[YOUR OBJECTIVE]: Go through the records and copy each line where the string "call" occurs.

[SUPPLIED DATA]:
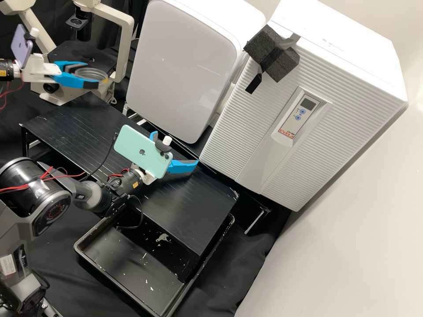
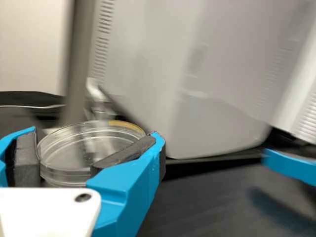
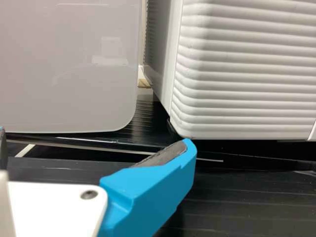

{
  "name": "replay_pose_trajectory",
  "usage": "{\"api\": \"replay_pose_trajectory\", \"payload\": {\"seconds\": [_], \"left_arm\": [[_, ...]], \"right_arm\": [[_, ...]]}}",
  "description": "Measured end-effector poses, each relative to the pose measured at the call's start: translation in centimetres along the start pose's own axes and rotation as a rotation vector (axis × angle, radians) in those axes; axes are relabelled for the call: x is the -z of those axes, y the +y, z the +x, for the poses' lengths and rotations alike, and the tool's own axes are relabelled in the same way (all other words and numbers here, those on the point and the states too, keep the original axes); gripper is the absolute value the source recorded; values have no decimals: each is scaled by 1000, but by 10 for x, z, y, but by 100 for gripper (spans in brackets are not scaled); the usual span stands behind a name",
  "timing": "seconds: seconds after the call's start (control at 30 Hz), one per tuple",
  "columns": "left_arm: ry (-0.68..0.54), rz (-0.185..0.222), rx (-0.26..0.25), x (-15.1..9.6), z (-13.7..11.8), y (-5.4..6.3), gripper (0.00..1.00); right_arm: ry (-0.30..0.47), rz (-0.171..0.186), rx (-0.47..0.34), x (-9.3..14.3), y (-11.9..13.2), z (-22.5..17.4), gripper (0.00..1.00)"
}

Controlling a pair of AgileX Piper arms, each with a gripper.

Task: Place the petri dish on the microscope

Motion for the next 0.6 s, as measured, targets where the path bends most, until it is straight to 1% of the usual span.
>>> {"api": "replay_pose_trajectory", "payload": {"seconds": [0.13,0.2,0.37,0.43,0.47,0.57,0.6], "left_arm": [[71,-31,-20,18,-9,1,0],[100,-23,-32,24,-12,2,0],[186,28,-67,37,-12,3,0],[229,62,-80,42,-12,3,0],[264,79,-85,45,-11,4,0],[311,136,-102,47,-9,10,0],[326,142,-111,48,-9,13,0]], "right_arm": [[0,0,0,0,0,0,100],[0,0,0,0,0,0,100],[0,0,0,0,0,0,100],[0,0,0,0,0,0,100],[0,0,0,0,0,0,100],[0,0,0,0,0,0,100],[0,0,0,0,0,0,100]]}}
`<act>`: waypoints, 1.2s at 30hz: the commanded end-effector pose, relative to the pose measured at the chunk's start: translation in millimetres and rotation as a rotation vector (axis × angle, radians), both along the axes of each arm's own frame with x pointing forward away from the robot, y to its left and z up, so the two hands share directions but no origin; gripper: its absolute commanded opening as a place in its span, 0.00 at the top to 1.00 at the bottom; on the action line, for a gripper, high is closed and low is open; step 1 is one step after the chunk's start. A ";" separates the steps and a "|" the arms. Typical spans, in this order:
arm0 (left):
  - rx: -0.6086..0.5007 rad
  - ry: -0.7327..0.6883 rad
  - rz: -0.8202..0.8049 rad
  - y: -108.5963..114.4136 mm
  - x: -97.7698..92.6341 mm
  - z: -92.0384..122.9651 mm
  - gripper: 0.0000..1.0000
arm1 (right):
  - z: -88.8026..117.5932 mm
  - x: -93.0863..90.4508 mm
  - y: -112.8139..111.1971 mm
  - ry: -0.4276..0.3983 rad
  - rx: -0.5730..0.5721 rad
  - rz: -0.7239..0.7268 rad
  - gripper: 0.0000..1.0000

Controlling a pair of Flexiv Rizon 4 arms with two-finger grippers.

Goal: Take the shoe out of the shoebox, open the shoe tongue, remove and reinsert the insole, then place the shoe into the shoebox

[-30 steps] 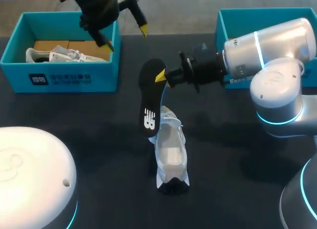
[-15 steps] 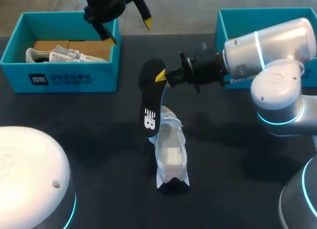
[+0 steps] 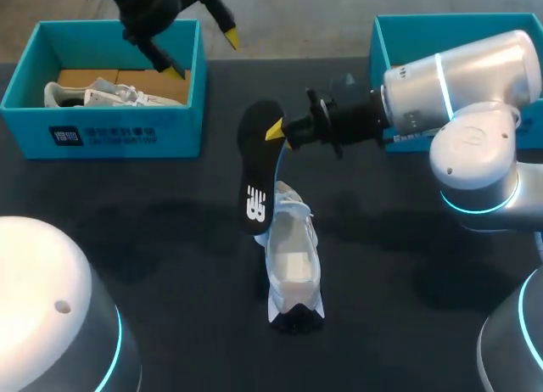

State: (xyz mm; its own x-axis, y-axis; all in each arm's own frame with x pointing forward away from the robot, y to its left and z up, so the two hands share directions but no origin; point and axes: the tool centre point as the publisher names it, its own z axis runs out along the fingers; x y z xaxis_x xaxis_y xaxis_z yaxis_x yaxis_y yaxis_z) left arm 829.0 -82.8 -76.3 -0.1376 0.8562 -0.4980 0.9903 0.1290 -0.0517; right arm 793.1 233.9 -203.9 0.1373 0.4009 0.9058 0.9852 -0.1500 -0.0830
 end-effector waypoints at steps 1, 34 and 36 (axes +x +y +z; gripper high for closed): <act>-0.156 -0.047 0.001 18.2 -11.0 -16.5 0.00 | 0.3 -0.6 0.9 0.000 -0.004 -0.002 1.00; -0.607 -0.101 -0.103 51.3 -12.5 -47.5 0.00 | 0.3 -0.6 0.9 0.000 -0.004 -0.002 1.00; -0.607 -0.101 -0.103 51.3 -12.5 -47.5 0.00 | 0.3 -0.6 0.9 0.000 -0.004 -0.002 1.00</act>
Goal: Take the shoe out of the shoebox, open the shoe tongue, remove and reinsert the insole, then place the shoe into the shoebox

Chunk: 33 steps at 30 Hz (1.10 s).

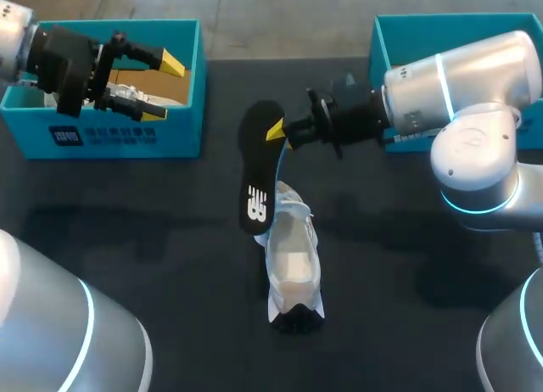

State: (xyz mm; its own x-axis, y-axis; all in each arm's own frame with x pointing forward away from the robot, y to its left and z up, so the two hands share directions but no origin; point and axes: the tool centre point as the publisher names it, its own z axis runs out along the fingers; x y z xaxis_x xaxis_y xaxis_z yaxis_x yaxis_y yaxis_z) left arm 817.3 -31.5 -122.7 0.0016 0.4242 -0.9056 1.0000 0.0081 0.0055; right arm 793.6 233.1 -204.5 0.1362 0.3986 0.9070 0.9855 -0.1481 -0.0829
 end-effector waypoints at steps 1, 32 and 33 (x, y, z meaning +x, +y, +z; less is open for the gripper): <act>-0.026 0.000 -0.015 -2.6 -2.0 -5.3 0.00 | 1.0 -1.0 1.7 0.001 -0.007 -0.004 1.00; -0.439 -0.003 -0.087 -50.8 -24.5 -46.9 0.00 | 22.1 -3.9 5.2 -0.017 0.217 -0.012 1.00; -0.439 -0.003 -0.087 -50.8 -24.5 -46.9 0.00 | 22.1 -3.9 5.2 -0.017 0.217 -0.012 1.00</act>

[TASK RESPONSE]:
  "description": "Measured end-effector poses, each relative to the pose measured at the call's start: translation in centimetres along the start pose's own axes and rotation as a rotation vector (axis × angle, radians) in those axes; axes are relabelled for the call: x is the -z of those axes, y the +y, z the +x, for the poses' lengths and rotations alike, and the tool's own axes are relabelled in the same way (all other words and numbers here, those on the point and the states too, keep the original axes); gripper is the absolute value the source recorded; values have no decimals: each is scaled by 1000, but by 10 for x, z, y, but by 100 for gripper (spans in brackets are not scaled); the usual span stands behind a name",
  "timing": "seconds: seconds after the call's start (control at 30 Hz), one per tuple",

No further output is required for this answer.